▶ **WHAT YOU NEED TO DO**: In the material below, find the line with "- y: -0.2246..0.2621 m" and the line with "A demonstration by", then output those two lines and every line between them, exactly.

▶ **WORKING DATA**:
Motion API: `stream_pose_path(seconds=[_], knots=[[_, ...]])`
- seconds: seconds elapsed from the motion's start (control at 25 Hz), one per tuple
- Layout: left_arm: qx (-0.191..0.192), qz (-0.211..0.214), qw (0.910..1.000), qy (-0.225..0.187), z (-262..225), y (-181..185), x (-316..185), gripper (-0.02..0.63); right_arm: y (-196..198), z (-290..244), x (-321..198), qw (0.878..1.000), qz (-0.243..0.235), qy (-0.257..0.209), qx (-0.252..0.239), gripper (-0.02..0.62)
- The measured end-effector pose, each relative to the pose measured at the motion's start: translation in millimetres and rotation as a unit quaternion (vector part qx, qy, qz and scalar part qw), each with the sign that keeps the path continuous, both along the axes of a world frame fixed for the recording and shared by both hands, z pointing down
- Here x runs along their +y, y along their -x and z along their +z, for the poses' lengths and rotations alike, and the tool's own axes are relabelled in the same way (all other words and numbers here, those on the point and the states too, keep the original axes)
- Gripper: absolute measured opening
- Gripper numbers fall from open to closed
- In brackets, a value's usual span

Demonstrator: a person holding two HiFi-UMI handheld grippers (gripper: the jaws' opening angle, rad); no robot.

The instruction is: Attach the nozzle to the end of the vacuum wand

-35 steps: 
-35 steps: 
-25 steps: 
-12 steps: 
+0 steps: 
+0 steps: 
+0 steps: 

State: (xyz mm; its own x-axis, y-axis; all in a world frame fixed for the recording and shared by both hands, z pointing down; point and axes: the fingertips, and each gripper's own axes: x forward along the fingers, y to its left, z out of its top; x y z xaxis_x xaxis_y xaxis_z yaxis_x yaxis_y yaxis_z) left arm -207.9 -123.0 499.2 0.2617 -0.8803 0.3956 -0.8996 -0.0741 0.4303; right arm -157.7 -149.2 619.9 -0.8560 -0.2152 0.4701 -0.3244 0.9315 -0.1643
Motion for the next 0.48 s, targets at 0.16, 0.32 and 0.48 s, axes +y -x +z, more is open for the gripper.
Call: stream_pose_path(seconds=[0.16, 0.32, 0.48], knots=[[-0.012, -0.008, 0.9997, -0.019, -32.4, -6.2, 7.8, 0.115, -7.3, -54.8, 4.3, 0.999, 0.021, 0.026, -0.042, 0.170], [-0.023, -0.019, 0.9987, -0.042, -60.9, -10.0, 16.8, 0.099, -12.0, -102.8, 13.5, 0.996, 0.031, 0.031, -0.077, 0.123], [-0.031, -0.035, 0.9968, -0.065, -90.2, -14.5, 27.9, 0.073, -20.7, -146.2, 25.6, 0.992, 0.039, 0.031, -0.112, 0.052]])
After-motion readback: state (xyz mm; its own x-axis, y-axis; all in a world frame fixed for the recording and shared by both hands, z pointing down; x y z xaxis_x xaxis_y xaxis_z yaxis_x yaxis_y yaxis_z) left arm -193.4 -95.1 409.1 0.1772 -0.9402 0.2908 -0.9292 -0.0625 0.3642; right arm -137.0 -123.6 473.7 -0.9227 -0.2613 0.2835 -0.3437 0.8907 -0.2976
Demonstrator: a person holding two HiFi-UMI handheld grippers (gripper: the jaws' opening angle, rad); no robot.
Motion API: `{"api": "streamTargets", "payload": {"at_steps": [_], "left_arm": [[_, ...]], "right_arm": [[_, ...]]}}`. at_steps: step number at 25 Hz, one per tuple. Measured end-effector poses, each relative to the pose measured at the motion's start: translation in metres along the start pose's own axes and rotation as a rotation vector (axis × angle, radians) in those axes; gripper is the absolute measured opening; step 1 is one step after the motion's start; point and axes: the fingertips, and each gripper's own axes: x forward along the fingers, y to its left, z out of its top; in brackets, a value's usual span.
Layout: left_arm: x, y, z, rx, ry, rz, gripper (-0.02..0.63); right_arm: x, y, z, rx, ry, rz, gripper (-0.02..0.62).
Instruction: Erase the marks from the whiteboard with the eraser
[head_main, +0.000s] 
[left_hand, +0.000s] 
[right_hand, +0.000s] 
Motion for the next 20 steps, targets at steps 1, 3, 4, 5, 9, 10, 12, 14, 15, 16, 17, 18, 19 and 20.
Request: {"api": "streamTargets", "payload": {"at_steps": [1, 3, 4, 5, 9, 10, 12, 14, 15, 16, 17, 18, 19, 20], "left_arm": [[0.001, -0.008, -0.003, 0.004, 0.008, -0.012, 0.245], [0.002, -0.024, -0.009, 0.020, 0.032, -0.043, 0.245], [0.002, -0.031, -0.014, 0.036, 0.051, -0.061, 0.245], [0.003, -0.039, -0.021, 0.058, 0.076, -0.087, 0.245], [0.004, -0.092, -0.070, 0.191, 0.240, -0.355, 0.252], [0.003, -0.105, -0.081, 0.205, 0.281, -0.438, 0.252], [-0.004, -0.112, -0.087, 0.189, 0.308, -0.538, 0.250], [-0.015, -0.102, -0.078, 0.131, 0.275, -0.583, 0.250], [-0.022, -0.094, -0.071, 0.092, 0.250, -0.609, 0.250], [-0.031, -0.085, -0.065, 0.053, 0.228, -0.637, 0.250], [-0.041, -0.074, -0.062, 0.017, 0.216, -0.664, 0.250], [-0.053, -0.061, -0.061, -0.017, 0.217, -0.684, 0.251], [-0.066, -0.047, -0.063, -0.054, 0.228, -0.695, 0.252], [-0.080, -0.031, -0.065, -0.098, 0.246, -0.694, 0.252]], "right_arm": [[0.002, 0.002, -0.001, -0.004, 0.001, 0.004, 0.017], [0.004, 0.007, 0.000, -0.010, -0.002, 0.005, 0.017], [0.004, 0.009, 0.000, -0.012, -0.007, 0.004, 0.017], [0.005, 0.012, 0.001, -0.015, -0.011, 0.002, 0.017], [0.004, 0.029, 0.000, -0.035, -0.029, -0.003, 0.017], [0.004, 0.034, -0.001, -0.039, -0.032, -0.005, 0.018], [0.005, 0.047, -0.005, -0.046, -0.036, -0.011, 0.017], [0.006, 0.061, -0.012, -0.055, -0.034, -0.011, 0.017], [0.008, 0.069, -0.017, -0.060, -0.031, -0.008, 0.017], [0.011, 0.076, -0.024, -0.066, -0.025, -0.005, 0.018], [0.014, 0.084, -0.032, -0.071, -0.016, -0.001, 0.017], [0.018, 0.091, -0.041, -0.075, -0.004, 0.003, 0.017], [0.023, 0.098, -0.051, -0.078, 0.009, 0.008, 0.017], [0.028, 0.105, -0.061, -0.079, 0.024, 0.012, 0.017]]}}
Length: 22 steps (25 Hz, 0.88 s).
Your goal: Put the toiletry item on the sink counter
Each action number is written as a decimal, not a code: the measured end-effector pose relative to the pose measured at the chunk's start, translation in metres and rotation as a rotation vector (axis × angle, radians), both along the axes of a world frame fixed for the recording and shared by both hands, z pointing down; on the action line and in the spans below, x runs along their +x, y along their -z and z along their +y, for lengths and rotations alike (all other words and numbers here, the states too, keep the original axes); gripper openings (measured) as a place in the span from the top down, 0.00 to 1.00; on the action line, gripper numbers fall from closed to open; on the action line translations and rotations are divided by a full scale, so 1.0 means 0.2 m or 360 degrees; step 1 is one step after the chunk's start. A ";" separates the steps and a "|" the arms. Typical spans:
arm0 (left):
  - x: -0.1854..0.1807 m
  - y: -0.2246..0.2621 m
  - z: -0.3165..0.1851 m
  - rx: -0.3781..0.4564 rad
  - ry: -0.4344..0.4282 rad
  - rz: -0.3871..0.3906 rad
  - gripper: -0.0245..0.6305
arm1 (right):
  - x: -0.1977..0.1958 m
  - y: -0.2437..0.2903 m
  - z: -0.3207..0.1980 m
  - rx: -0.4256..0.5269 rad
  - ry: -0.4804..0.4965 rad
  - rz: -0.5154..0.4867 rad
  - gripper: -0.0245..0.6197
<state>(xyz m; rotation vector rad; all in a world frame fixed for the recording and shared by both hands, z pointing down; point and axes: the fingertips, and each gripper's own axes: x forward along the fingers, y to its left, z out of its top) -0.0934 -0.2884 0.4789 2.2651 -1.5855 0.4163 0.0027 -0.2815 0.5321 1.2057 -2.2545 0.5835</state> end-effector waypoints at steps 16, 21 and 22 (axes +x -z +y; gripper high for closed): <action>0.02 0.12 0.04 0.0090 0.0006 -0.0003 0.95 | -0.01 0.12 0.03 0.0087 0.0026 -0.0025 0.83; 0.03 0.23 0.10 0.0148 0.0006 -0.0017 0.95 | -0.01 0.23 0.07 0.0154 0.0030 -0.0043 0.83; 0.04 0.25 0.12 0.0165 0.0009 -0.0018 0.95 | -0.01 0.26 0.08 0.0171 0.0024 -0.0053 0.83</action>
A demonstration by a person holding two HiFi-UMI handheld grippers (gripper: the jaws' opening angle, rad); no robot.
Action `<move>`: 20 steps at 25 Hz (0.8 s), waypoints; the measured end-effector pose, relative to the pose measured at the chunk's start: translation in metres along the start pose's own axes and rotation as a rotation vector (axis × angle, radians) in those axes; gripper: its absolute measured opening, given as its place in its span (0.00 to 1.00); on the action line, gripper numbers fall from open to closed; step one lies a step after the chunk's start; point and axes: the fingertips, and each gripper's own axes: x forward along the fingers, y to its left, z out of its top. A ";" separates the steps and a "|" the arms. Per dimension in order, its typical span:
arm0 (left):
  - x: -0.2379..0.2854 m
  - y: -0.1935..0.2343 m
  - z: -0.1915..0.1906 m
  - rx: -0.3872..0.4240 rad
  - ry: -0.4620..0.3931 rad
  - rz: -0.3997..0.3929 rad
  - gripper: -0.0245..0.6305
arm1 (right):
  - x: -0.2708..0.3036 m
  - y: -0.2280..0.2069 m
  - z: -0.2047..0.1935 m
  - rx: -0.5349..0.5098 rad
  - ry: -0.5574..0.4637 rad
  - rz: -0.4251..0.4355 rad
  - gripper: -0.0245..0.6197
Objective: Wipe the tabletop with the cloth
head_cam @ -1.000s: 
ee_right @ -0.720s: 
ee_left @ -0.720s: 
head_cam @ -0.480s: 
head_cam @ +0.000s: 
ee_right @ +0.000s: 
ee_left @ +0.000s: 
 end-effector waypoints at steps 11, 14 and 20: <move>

▶ **TASK RESULT**:
  - y: -0.2246..0.2621 m
  - z: -0.3165..0.1851 m
  - rx: -0.3781..0.4564 rad
  - ry: -0.4344..0.4282 rad
  - rz: -0.3871..0.3906 rad
  - gripper: -0.0245..0.6305
arm1 (right):
  - x: -0.1977..0.1958 m
  - y: -0.2437..0.2903 m
  - z: -0.3207..0.1980 m
  - rx: -0.4256..0.5269 rad
  - ry: -0.4804..0.4965 rad
  - rz: -0.5154..0.4867 rad
  - gripper: -0.0245..0.6197
<state>(xyz m; rotation vector rad; all in a world frame fixed for the recording and shared by both hands, z pointing down; point and axes: the fingertips, and each gripper's own axes: x forward along the fingers, y to its left, z out of its top) -0.0934 -0.2884 0.4789 2.2651 -1.5855 0.4163 0.0027 -0.2815 0.5321 1.2057 -2.2545 0.5835</state> end-effector waypoints at steps 16, 21 and 22 (axes +x -z +y; gripper high for closed): <action>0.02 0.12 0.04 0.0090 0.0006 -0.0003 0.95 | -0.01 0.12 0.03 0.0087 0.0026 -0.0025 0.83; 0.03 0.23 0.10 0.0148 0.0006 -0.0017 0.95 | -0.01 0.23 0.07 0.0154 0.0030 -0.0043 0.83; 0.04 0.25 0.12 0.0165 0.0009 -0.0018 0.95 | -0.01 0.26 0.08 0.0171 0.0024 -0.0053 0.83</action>
A demonstration by a person holding two HiFi-UMI handheld grippers (gripper: the jaws' opening angle, rad); no robot.

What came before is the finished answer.